◆ **INSTRUCTIONS TO FOLLOW**
Set down the full listing below word for word; pictures stay out of the copy.

########################################

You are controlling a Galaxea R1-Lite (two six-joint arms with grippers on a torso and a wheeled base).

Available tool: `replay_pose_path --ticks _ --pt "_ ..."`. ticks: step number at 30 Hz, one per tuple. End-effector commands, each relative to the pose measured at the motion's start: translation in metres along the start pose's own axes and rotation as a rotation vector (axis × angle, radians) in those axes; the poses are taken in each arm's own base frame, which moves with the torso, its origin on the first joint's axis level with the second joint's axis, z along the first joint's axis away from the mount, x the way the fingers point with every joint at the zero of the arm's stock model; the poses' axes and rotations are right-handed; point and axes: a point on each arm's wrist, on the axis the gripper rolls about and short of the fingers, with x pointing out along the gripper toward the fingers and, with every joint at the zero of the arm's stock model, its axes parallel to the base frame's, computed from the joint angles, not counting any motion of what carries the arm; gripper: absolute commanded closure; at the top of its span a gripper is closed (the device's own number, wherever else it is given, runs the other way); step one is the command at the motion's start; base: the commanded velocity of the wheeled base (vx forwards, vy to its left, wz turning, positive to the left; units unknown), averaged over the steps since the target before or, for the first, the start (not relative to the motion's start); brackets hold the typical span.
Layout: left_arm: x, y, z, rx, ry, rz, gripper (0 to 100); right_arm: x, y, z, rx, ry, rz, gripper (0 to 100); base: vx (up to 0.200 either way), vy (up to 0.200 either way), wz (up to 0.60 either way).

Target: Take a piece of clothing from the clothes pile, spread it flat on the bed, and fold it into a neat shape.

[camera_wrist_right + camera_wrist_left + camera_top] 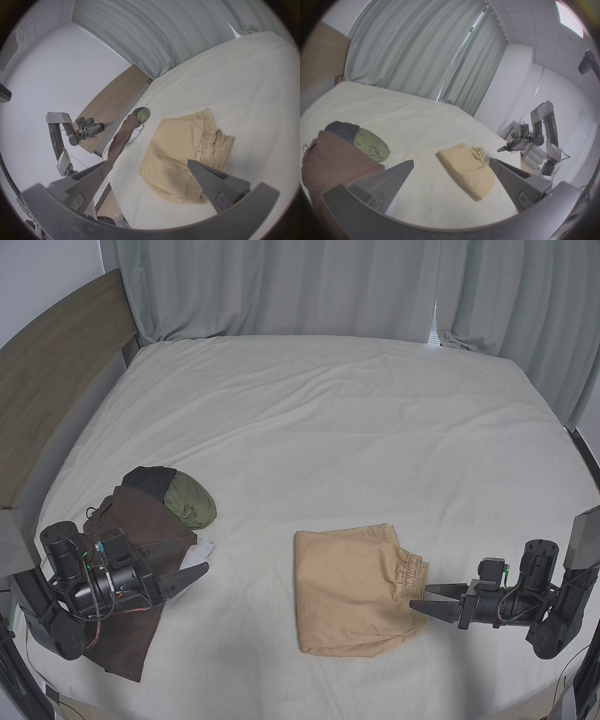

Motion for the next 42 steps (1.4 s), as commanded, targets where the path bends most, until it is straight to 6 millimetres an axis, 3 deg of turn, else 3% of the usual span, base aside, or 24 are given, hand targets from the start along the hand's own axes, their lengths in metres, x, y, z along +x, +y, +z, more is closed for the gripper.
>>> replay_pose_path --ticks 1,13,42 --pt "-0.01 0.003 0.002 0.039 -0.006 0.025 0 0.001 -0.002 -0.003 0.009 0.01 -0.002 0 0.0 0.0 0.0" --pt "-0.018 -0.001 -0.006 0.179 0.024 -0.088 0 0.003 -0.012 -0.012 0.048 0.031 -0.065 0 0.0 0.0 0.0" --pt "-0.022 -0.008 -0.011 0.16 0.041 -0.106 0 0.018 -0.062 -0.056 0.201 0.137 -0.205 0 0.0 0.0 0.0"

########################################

◆ **EXPECTED ANSWER**
You are controlling a Galaxea R1-Lite (two six-joint arms with grippers on a torso and a wheeled base).

Available tool: `replay_pose_path --ticks _ --pt "_ ..."`. ticks: step number at 30 Hz, one per tuple. End-effector commands, each relative to the pose measured at the motion's start: translation in metres along the start pose's own axes and rotation as a rotation vector (axis × angle, radians) in those axes; the poses are taken in each arm's own base frame, which moves with the torso, its origin on the first joint's axis level with the second joint's axis, z along the first joint's axis away from the mount, x the way the fingers point with every joint at the zero of the arm's stock model; the poses' axes and rotations are right-handed; point and axes: a point on each arm's wrist, on the axis the gripper rolls about and short of the fingers, with x pointing out along the gripper toward the fingers and, with every joint at the zero of the arm's stock model, its axes parallel to the base frame's, computed from the joint angles, not counting any motion of what carries the arm; gripper: absolute commanded closure; at the top of its span a gripper is closed (the device's own number, wherever else it is given, runs the other way); step one is the command at the motion's start; base: the commanded velocity of the wheeled base (vx forwards, vy to its left, wz turning, positive to the left; units unknown), averaged over the steps since the target before or, for the first, the start (not relative to the motion's start); brackets hold the typical span.
Layout: left_arm: x, y, z, rx, ry, rz, gripper (0 to 100); right_arm: x, y, z, rx, ry, rz, gripper (0 to 100); base: vx (up to 0.200 either way), vy (up to 0.200 either way), wz (up to 0.60 either way).

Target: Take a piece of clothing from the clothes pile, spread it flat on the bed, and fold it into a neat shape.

[camera_wrist_right + camera_wrist_left + camera_top] 

Motion for the next 42 steps (1.4 s), as commanded, targets where the path bends most, until it is straight to 6 millimetres an axis, 3 deg of turn, else 3% of the usual span, base aside, or 24 are given, hand targets from the start along the hand's own axes, their lengths in metres, x, y, z along +x, +y, +z, more is closed for the gripper.
>>> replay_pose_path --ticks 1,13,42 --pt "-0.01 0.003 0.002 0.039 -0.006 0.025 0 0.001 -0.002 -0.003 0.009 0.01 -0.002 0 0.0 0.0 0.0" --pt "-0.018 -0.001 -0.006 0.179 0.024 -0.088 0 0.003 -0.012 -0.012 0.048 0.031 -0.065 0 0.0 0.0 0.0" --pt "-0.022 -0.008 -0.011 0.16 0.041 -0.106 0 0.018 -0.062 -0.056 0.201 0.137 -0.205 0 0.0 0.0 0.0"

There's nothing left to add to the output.